Ring chart, sunburst chart, and multilevel pie chart Although the name "coxcomb" has come to be associated with this type of diagram, Nightingale originally used the term to refer to the publication in which this diagram first appeared-an attention-getting book of charts and tables-rather than to this specific type of diagram. Nightingale published her rose diagram in 1858. The wind rose is still used by meteorologists. Léon Lalanne later used a polar diagram to show the frequency of wind directions around compass points in 1843. The first known use of polar area diagrams was by André-Michel Guerry, which he called courbes circulaires (circular curves), in an 1829 paper showing seasonal and daily variation in wind direction over the year and births and deaths by hour of the day.

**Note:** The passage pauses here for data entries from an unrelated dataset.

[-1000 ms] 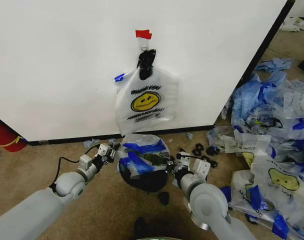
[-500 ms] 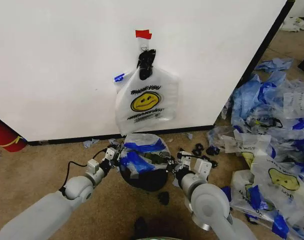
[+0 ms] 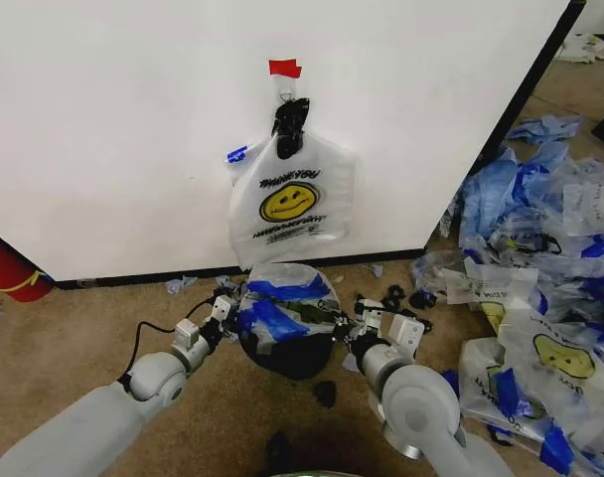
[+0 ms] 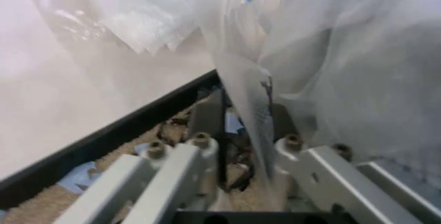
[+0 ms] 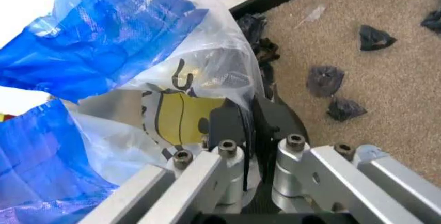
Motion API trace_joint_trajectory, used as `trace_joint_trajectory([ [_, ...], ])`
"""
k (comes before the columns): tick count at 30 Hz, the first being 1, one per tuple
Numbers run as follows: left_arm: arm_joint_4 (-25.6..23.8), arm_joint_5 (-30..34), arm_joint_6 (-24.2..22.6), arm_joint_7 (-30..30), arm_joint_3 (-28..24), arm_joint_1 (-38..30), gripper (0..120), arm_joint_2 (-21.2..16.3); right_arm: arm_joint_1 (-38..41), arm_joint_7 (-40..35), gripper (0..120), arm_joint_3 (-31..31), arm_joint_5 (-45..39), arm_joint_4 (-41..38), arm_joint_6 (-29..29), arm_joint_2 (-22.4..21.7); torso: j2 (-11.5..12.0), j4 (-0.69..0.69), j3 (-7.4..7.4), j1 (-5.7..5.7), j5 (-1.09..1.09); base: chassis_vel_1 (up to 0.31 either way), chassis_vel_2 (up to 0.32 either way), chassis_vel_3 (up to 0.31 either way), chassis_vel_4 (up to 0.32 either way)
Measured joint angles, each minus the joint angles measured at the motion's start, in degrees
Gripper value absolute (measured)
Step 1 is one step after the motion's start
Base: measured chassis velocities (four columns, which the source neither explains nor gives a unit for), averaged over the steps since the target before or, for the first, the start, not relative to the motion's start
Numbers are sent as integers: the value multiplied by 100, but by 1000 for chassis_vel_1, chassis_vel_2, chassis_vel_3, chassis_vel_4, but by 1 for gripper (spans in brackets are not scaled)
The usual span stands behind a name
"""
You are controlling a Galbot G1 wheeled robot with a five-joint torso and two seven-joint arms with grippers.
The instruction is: Pick up the garbage bag from the wall and place it over the trash bin.
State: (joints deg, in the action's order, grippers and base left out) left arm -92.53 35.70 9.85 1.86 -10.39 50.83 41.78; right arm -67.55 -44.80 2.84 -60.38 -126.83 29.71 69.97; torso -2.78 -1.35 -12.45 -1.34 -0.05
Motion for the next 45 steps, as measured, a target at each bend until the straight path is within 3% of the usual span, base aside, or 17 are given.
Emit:
trace_joint_trajectory([
  [10,-92,-39,39,35,168,97,53,-208,-119,91,0,23,72,-84,-14,-28,0,0,0,0,-1,0,0,0,0],
  [11,-126,12,57,101,229,135,61,-262,-157,111,0,30,104,-97,-18,-35,0,0,0,0,-1,0,0,0,0],
  [13,-133,27,66,133,252,149,65,-284,-174,120,0,31,118,-102,-20,-35,0,0,0,0,-1,0,0,0,0],
  [17,-90,85,187,351,399,194,84,-376,-229,151,0,19,161,-140,-27,-25,0,0,0,0,0,0,0,0,0],
  [21,23,95,287,506,469,199,95,-392,-227,165,0,5,163,-162,-27,-21,0,0,0,0,-1,0,0,0,0],
  [34,802,-81,749,1024,574,104,100,-199,-336,214,0,83,169,-309,-48,-105,0,0,0,0,-1,0,0,0,0],
  [45,974,-64,953,1333,813,148,100,-316,-421,281,0,118,227,-386,-69,-166,0,0,0,0,-1,0,0,0,0],
])
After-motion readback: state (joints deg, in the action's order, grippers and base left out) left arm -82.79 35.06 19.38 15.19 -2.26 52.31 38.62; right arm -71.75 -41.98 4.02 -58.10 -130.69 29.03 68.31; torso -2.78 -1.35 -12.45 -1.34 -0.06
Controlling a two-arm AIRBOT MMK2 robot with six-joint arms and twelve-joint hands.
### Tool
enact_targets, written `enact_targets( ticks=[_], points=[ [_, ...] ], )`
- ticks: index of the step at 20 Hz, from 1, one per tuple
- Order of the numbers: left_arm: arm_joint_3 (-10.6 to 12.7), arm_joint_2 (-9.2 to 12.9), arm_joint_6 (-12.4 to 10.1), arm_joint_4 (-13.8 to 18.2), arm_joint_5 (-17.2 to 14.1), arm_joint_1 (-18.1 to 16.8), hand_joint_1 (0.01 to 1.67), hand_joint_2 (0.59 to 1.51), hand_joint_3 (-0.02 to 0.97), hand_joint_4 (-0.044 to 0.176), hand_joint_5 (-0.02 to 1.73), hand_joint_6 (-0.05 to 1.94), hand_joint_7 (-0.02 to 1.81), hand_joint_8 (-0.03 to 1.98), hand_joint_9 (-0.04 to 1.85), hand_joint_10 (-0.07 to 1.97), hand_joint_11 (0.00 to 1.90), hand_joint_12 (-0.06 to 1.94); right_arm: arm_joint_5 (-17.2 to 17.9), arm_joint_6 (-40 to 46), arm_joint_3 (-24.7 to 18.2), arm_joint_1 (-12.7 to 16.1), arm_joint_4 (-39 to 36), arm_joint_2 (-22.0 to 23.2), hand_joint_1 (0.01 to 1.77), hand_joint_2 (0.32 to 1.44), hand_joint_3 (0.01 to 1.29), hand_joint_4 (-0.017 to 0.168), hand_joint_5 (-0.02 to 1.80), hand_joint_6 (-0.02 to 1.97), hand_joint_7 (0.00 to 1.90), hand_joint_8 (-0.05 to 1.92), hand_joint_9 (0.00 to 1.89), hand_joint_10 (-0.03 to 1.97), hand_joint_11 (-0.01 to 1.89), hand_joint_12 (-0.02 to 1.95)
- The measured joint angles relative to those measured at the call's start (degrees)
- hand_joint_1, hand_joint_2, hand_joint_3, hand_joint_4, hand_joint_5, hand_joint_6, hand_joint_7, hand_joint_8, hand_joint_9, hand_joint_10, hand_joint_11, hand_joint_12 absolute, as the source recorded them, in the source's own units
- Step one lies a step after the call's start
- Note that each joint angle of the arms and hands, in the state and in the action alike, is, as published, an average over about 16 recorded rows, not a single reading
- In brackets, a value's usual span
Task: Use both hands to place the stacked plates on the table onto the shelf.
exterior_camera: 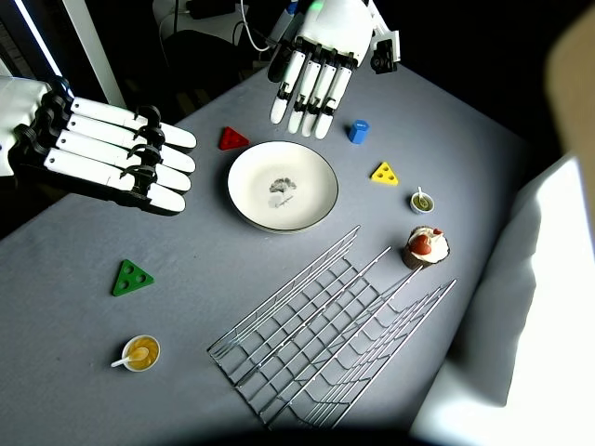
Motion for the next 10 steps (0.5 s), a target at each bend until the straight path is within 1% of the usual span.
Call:
enact_targets(
  ticks=[10],
  points=[
    [0.91, -0.02, 0.25, -0.42, -0.38, 0.08, 0.02, 0.958, 0.003, -0.003, 0.07, 0.01, 0.13, -0.01, 0.12, 0.01, 0.07, 0.06, -0.76, 3.39, 0.68, 0.0, -2.98, 0.16, 0.02, 0.93, 0.02, 0.005, 0.08, 0.02, 0.11, 0.01, 0.12, 0.0, 0.09, 0.03]
  ],
)
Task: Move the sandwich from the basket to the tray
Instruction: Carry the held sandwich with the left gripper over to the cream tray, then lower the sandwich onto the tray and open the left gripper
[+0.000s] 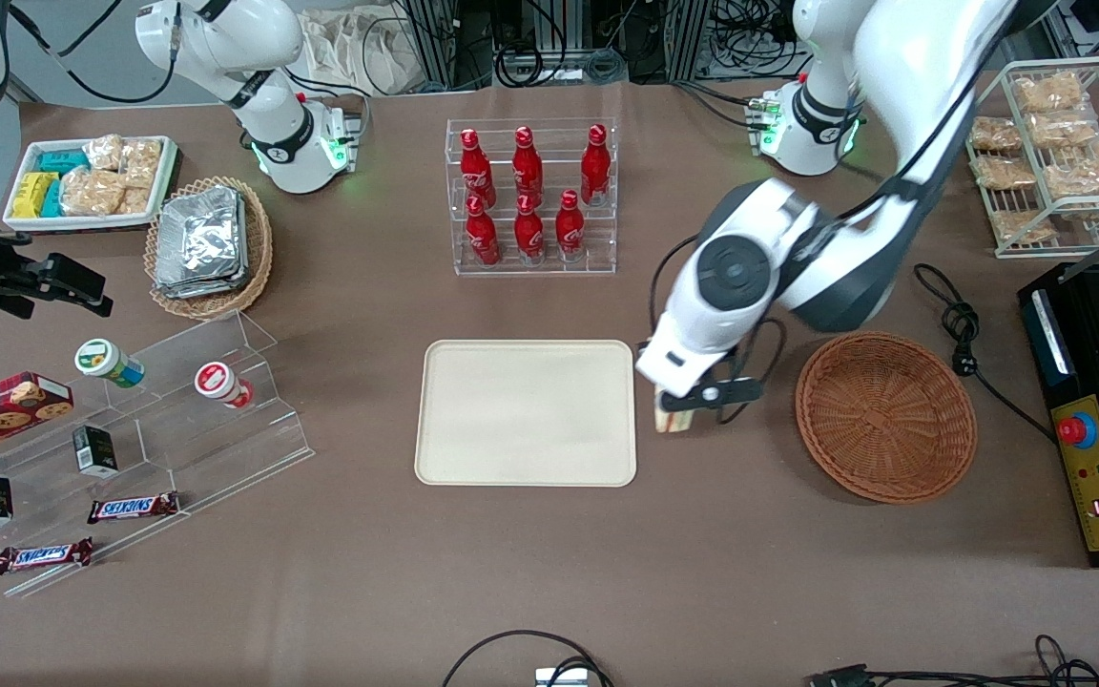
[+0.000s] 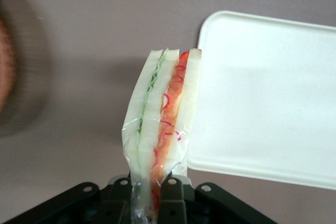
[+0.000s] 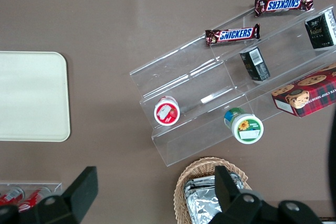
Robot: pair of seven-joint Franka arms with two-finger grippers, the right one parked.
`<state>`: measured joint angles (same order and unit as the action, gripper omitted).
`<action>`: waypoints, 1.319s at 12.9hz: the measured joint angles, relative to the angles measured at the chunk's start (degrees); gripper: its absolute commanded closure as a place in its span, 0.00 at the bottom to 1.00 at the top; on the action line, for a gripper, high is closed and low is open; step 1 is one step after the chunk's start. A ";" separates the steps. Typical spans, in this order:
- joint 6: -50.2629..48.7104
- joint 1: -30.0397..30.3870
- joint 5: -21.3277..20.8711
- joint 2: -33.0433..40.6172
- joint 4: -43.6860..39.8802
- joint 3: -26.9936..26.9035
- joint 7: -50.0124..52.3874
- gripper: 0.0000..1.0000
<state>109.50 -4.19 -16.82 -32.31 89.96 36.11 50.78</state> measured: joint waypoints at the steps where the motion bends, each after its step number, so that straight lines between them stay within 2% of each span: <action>1: 0.82 -1.45 -2.36 -2.74 -0.98 -0.02 2.18 0.89; 3: 2.71 -3.23 -5.29 -6.97 -2.93 -0.05 4.30 0.89; 9: 9.72 -4.00 -5.74 -13.45 -3.92 -0.23 4.27 0.89; 11: 10.60 -5.12 -6.46 -14.90 -3.93 -0.22 4.27 0.83; 12: 10.86 -5.67 -7.46 -15.26 -3.93 -0.22 4.27 0.69; 13: 10.86 -6.03 -8.79 -15.39 -3.94 -0.21 4.29 0.32; 14: 10.86 -6.21 -9.88 -15.39 -3.99 -0.19 4.30 0.00; 17: 10.84 -6.18 -10.79 -15.39 -4.46 -0.25 4.34 0.00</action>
<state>120.35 -10.37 -27.62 -47.70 85.50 35.87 55.12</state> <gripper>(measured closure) 0.507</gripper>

wind rose diagram interpretation

If the death count in each month is subdivided by cause of death, it is possible to make multiple comparisons on one diagram, as is seen in the polar area diagram famously developed by Florence Nightingale. The radius of each sector would be proportional to the square root of the death count for the month, so the area of a sector represents the number of deaths in a month. The polar area diagram is used to plot cyclic phenomena (e.g., counts of deaths by month).įor example, if the counts of deaths in each month for a year are to be plotted then there will be 12 sectors (one per month) all with the same angle of 30 degrees each. The polar area diagram is similar to a usual pie chart, except sectors have equal angles and differ rather in how far each sector extends from the center of the circle. " Diagram of the causes of mortality in the army in the East" by Florence Nightingale. A map of his from 1858 used pie charts to represent the cattle sent from all around France for consumption in Paris. The French engineer Charles Joseph Minard also used pie charts, in 1858. According to the historian Hugh Small, "she may have been the first to use for persuading people of the need for change." Nightingale's polar area diagram, : 107 or occasionally the Nightingale rose diagram, equivalent to a modern circular histogram, to illustrate seasonal sources of patient mortality in the military field hospital she managed, was published in Notes on Matters Affecting the Health, Efficiency, and Hospital Administration of the British Army and sent to Queen Victoria in 1858. She was later assumed to have created it due to the obscurity and lack of practicality of Playfair's creation. The graph, then, resembled a cock's comb. Indeed, Nightingale reconfigured the pie chart making the length of the wedges variable instead of their width. įlorence Nightingale may not have invented the pie chart, but she adapted it to make it more readable, which fostered its wide use, still today. Playfair thought that pie charts were in need of a third dimension to add additional information. This invention was not widely used at first. One of those charts depicted the proportions of the Turkish Empire located in Asia, Europe and Africa before 1789.

wind rose diagram interpretation

#Wind rose diagram interpretation series

Playfair presented an illustration, which contained a series of pie charts. The earliest known pie chart is generally credited to William Playfair's Statistical Breviary of 1801, in which two such graphs are used. 2.5 Ring chart, sunburst chart, and multilevel pie chart.2.1 3D pie chart and perspective pie cake.